**EXERCISE GOAL:** Print all the data that follows exactly, images excluded.

**DATASET EXTRACT:**
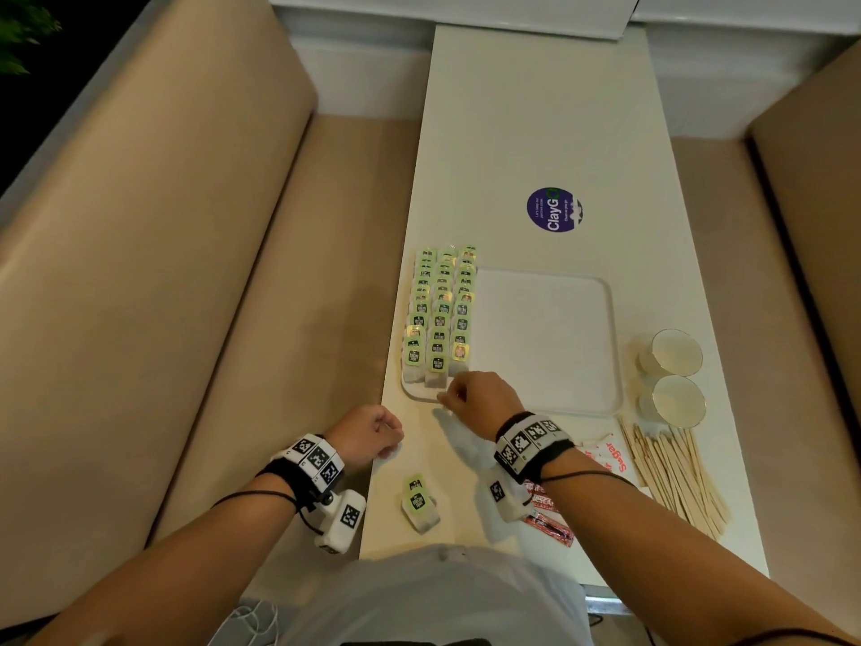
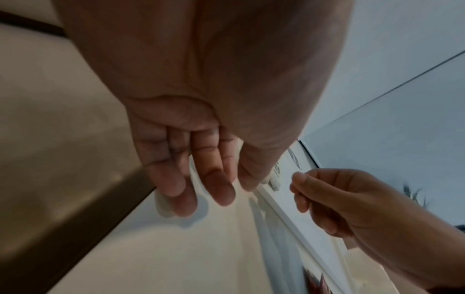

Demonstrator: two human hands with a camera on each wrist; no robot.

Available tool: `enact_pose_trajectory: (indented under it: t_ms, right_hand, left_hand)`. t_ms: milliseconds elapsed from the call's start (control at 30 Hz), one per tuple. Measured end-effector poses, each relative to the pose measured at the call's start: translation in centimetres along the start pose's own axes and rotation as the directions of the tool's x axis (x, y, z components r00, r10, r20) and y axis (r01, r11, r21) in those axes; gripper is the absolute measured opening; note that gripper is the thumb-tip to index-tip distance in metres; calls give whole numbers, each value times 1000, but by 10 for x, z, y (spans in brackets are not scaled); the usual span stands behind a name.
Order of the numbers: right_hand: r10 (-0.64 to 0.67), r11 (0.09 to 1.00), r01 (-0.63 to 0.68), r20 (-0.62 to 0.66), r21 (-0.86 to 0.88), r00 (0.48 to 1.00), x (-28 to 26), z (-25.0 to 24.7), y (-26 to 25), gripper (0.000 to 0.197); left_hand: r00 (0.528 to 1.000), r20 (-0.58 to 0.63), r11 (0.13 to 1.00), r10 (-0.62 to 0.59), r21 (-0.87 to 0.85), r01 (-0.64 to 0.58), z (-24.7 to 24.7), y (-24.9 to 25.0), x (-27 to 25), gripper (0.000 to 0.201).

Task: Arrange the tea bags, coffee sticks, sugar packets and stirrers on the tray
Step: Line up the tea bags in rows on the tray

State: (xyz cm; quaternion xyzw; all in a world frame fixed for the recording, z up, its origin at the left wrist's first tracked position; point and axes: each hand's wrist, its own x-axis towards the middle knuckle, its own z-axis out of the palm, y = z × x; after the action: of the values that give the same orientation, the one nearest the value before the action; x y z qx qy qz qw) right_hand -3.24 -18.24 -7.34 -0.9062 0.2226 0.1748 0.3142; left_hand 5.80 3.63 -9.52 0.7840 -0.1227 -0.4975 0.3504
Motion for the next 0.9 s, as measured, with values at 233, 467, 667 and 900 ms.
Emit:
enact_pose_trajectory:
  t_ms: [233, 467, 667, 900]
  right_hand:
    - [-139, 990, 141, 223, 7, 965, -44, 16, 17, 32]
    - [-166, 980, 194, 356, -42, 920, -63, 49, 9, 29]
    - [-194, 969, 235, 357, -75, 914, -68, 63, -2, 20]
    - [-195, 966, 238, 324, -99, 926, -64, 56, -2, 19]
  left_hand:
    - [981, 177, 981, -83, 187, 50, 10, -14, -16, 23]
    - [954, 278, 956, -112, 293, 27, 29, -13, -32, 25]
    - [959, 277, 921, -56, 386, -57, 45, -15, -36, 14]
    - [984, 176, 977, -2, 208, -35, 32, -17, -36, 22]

**WRITTEN SOLUTION:**
Demonstrator: two human hands with a camera on each wrist; no robot.

Available tool: `enact_pose_trajectory: (indented under it: t_ms, right_hand, left_hand)`. t_ms: milliseconds elapsed from the call's start (control at 30 Hz), one per tuple. Measured end-effector poses, each relative to the pose measured at the call's start: translation in centimetres along the start pose's own axes and rotation as the directions of the tool's x axis (x, y, z components r00, r10, r20) and y axis (r01, r11, r21) in those axes; gripper is the absolute measured opening; note that gripper is the thumb-tip to index-tip distance in metres; calls give whole numbers, each value times 1000, but by 10 for x, z, y (spans in brackets are not scaled); the usual span stands behind a name.
Order of the numbers: right_hand: r10 (-0.64 to 0.67), r11 (0.09 to 1.00), r01 (-0.63 to 0.68), r20 (-0.62 to 0.66), r21 (-0.86 to 0.88), r00 (0.48 to 1.00), x (-28 to 26), z (-25.0 to 24.7), y (-26 to 25), gripper (0.000 to 0.197); left_hand: r00 (0.528 to 1.000), r20 (-0.58 to 0.63), r11 (0.13 to 1.00), r10 (-0.62 to 0.59), r21 (-0.87 to 0.85), r01 (-0.64 to 0.58), z (-24.7 to 24.7), y (-24.9 to 25.0), x (-27 to 25), gripper (0.000 to 0.201).

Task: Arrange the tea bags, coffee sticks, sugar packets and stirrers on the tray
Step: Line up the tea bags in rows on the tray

State: (xyz cm; quaternion xyzw; all in a world frame fixed for the recording, z up, its origin at the left wrist's first tracked position; point and axes: each hand's wrist, its own x-axis towards the middle knuckle, its own z-axis out of the palm, y = z × x; after the action: of the values that give the same orientation, the one nearest the value before the action; x y z qx qy qz qw) right_hand -3.24 -18.24 -7.34 -0.9062 0.2226 0.1748 0.3142; left_hand 5.80 3.63 -9.52 0.7840 -0.1227 -0.4975 0.3504
Motion for the next 0.9 s, as measured, with values at 233, 467, 667 and 900 ms.
Emit:
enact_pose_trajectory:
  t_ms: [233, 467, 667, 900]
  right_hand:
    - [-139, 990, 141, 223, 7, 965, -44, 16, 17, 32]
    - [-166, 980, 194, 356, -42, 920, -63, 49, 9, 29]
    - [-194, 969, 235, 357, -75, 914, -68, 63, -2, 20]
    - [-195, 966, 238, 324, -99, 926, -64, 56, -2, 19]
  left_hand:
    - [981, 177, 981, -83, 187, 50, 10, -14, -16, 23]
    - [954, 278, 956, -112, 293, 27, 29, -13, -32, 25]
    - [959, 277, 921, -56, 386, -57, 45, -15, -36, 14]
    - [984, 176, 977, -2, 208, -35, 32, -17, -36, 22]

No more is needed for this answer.